The director of WHO’s Department of Control of Neglected Tropical Diseases, Lorenzo Savioli, says WHO is preparing a road map for the elimination, eradication or control of particular diseases between 2015 and 2020.

He says much of the success of the global strategy is based upon the widespread delivery of safe drugs to treat these ailments.

“We have the evidence that over 700 million treatments were delivered regularly every year to the people in need, to the poorest people in the poorest sections of the world.

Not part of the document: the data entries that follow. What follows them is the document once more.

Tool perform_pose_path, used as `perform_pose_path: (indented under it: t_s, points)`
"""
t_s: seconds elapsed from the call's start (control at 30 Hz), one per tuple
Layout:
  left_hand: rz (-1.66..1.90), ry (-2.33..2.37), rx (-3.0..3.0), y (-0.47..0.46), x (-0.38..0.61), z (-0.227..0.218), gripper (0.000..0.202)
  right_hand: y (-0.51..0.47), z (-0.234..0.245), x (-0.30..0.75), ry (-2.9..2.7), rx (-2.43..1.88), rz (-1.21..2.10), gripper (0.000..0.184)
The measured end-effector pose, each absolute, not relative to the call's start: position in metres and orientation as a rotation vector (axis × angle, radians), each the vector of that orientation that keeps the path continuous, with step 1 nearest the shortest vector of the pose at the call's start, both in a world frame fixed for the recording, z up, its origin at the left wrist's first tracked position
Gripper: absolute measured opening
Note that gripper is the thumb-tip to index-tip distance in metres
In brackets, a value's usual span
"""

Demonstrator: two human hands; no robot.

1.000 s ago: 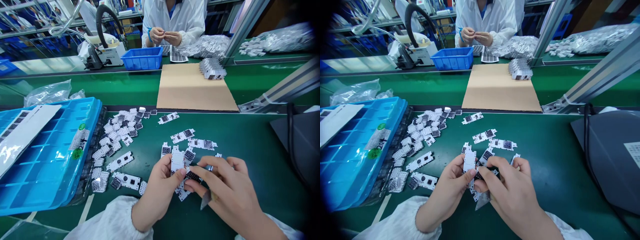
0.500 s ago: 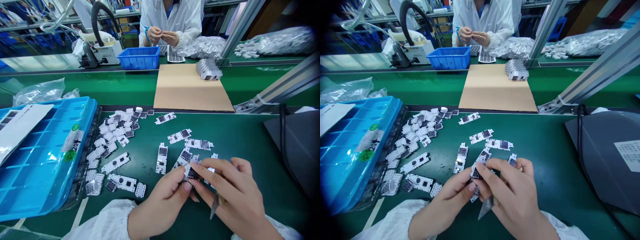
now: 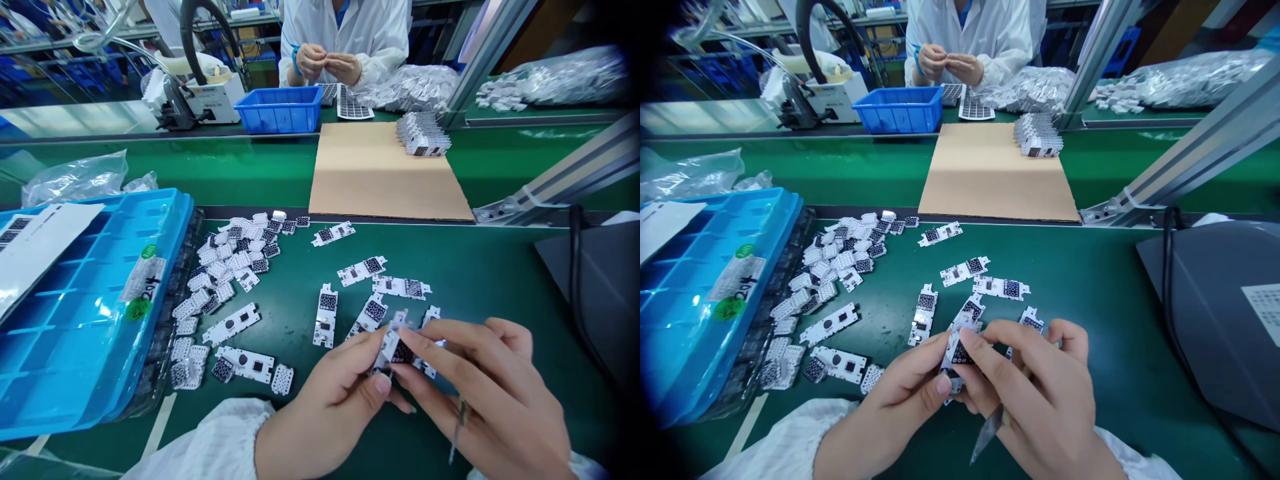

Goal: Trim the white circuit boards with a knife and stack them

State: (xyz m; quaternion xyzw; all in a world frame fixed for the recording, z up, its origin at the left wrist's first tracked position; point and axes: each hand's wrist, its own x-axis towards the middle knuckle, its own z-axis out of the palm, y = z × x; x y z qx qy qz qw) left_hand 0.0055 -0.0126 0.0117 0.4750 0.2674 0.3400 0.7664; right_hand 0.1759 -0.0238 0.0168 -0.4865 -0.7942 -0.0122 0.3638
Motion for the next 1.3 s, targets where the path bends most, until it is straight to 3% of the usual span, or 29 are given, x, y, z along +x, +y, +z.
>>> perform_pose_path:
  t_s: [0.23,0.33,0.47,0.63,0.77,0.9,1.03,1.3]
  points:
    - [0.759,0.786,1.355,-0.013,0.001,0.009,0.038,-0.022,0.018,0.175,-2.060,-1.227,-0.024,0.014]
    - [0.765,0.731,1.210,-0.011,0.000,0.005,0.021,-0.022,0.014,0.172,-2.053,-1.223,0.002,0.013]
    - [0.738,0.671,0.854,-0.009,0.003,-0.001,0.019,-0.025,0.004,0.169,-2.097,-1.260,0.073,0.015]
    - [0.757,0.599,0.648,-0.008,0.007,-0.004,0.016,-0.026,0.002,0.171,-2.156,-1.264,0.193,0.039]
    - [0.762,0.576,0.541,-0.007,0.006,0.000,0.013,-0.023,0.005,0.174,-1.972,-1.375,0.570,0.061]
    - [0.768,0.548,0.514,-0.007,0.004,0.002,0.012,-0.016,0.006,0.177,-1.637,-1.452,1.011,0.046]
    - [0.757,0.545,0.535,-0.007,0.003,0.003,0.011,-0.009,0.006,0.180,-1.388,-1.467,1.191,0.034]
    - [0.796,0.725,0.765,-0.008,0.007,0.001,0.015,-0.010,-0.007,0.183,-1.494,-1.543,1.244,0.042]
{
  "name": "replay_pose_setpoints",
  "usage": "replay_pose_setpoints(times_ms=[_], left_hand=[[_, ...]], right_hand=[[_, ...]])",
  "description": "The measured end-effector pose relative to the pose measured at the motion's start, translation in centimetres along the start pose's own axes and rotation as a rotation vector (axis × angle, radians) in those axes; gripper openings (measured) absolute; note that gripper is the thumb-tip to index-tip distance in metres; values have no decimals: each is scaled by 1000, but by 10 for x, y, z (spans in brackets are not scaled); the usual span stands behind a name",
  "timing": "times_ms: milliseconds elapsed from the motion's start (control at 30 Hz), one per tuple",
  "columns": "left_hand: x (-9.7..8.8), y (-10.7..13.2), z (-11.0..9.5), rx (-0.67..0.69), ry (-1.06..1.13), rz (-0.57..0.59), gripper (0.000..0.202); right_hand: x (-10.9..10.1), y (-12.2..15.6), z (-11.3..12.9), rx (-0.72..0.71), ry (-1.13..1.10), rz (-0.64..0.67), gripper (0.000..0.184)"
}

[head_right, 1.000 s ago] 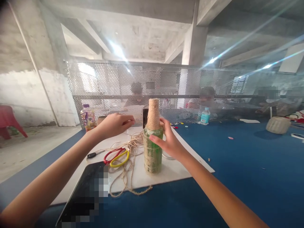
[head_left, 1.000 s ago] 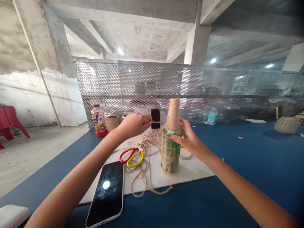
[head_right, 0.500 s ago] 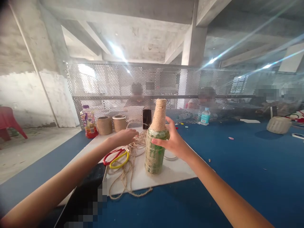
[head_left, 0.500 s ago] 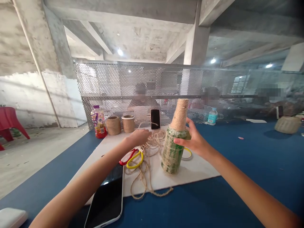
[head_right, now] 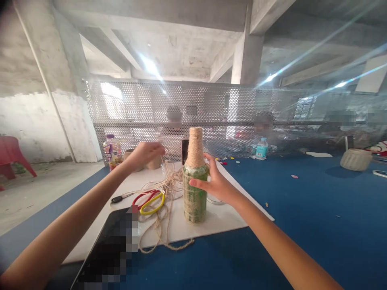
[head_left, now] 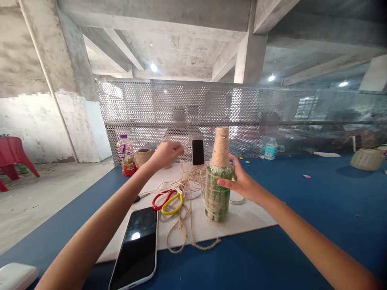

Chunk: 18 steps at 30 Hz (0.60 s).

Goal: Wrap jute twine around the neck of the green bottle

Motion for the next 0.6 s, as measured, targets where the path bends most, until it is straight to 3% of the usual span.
replay_pose_setpoints(times_ms=[100, 200, 300, 367, 433, 533, 600], left_hand=[[-30, 4, -4, -96, 179, -191, 31], [-56, 11, -10, -145, 573, -420, 20], [-74, 19, -22, -58, 797, -474, 15], [-82, 25, -35, 42, 807, -411, 15], [-88, 33, -50, 145, 807, -356, 15], [-97, 44, -68, 246, 877, -376, 15], [-104, 47, -71, 256, 930, -464, 15]], right_hand=[[-3, -1, 1, -76, 78, -59, 91], [-2, 3, 16, -281, 250, -338, 73], [11, 11, 46, -573, 455, -598, 46], [28, 12, 68, -667, 552, -518, 39], [48, 6, 86, -679, 569, -329, 41], [71, -14, 101, -495, 337, -52, 43], [79, -28, 103, -349, 188, 122, 21]])
Point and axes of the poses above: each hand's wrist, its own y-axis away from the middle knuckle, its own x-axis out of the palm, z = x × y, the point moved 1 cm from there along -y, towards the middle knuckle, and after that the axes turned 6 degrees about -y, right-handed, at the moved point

Of the best treatment for the poorest people are delivered every year in a regular way," Savioli said. "In Africa for instance, 36 out of 44 countries have readied plans to implement programs and these programs are expanding progressively and the political commitment from these countries is very much improving.”

WHO is targeting the global eradication of guinea worm disease in 2015 and yaws in 2020. The report outlines six targets set for the elimination of five diseases in 2015 and another 10 targets for nine diseases for 2020, either globally or in selected geographical areas.

WHO estimates that up to 200 million people are infected with schistosomiasis, a major parasitic disease, in parts of South America, Asia and Africa. It kills about 280,000 people every year in sub-Saharan Africa.

In the next five years, WHO projects treatment for schistosomiasis will reach 235 million people. The United Nations health agency says increasing the availability of donated medicines and improving distribution at the country level will make this possible.

Mario Ottiglio is associate director of Global Health Policy for the International Federation for Pharmaceutical Manufacturers and Association. He says that last year his industry announced the donation of 14 billion treatments to control or eliminate nine NTDs responsible for 90 percent of the total disease burden.

“Our industry is on track with all the commitments made last year -- especially with donations. In some cases, like schistosomiasis, the overall commitment will see also doubling of the donations that we had to date…While we have an important role to play, while WHO has a fundamental role to play, it’s also important that a lot of pieces come together," Ottiglio stated. "So, improving sanitation, increasing access to safe water, having the necessary infrastructure, strengthening capacity building, and in making sure we do investment to reinforce health systems that are often weak and overburdened in the low and middle-income countries.”

WHO estimates NTDs affect more than 1 billion people in all continents of the world. Neglected tropical diseases can strike wherever poverty exists. Africa is the continent where most of these dreaded infections are found. But in terms of numbers, Asia is where the burden of disease is highest.

WHO says the prospects of freeing millions of people from the misery and disability that have mired them in poverty for centuries have never been so strong. But, it warns the dangers persist and people must remain vigilant. WHO says they must do whatever it takes to eliminate these devastating diseases.

For example, it notes dengue fever is increasing because of urbanization, the rapid movement of people in groups and climate change. Last year, it notes, dengue ranked as the fastest spreading vector-borne viral disease, with an epidemic potential in the world.

WHO says the world needs to move away from reacting after the fact. It must implement sustainable preventive measures to blunt the threats posed by this disease.